2.3. Molecular Docking Study

This study aimed to provide a good simulation of what happens inside infected cells after treatment with the suggested inhibitors. Implementing the MOE module, the docking process was executed between 14, 17a, 19f and 24 conformers and 3k4p, 1ydo and 1ecl PDB co-crystals of Aspergillus niger, Bacillis subtilis and Escherichia coli, respectively [33]. Fundamental data was exported (Table 2) and docking complexes images (interaction and surface maps), are presented as well in Figure 5 and Figure S4. Table 2 includes ligand types (centers of H- interaction), and protein receptors which interact with the ligands. Types of binding inside complexes, the length of H- bonding as well as energies calculated for docking complexes are also included.
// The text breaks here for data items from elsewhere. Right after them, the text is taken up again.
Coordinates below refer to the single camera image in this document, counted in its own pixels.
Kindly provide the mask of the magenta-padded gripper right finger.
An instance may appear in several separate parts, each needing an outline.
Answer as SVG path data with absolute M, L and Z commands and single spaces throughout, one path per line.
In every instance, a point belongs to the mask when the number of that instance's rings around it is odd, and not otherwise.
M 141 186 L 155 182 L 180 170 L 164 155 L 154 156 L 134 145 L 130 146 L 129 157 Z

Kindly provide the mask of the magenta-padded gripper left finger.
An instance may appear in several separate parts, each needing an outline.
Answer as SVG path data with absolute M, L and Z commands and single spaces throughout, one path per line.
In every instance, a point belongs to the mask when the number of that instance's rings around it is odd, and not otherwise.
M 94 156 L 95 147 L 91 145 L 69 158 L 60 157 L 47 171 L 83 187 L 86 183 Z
The underlying mechanism of action was suggested by all docking processes, which varied from the best interaction to others with moderate binding, based on the following remarks;. (i) The energy value scores (S) appear in the −5.8156 to −7.0064 and −4.3294 to −5.3916 ranges, which represent the best to moderate interactions, respectively. (ii) The ligation mode was mainly focused on, S, N, 5-ring and 6-ring sites. (iii) The main binding receptor-backbones were lysine, asparagine, glutamate, alanine, serine and tryptophan. (iv) The interactions appeared to covering all possible types, such as π-H, π-π, H-donor and H-acceptor. (v) From all the previous remarks the best inhibition may be expected for 17a, 24 and 19f against the 1ydo protein of Bacillis subtilis bacteria [34,35]. The displayed images of docking complexes (Figure 5 and Figure S3), especially with the interacting image (A), clarify the formerly concluded data. Regarding the surface maps (B images), which were built over line dummies without isolating the receptor atoms, they lead to a good view of the electrostatic interactions inside the docking complexes. Good inhibition is concluded with some conformers, which exhibit high occupancy of the inside surface grooves that point to a best blocking of amino acid active sites.

2.4. Biological Activity

Antimicrobial Activity

The antimicrobial activity was assayed for the starting α-bromoketone derivative 2 and the seventeen synthetic derivatives 6–8, 12–14, 17a,b, 19a, 19c–f, 21a,b, 24, and 25 against two fungal species, and four Gram-positive as well as four Gram-negative bacteria, as illustrated in Table 3. The activity was reported by measuring the diameter of the inhibition zone (IZD) in mm ± standard deviation. While determining the antimicrobial activity, amphotericin B, ampicillin, and gentamicin were used as reference compounds for fungi, Gram-positive bacteria, and Gram-negative bacteria, respectively.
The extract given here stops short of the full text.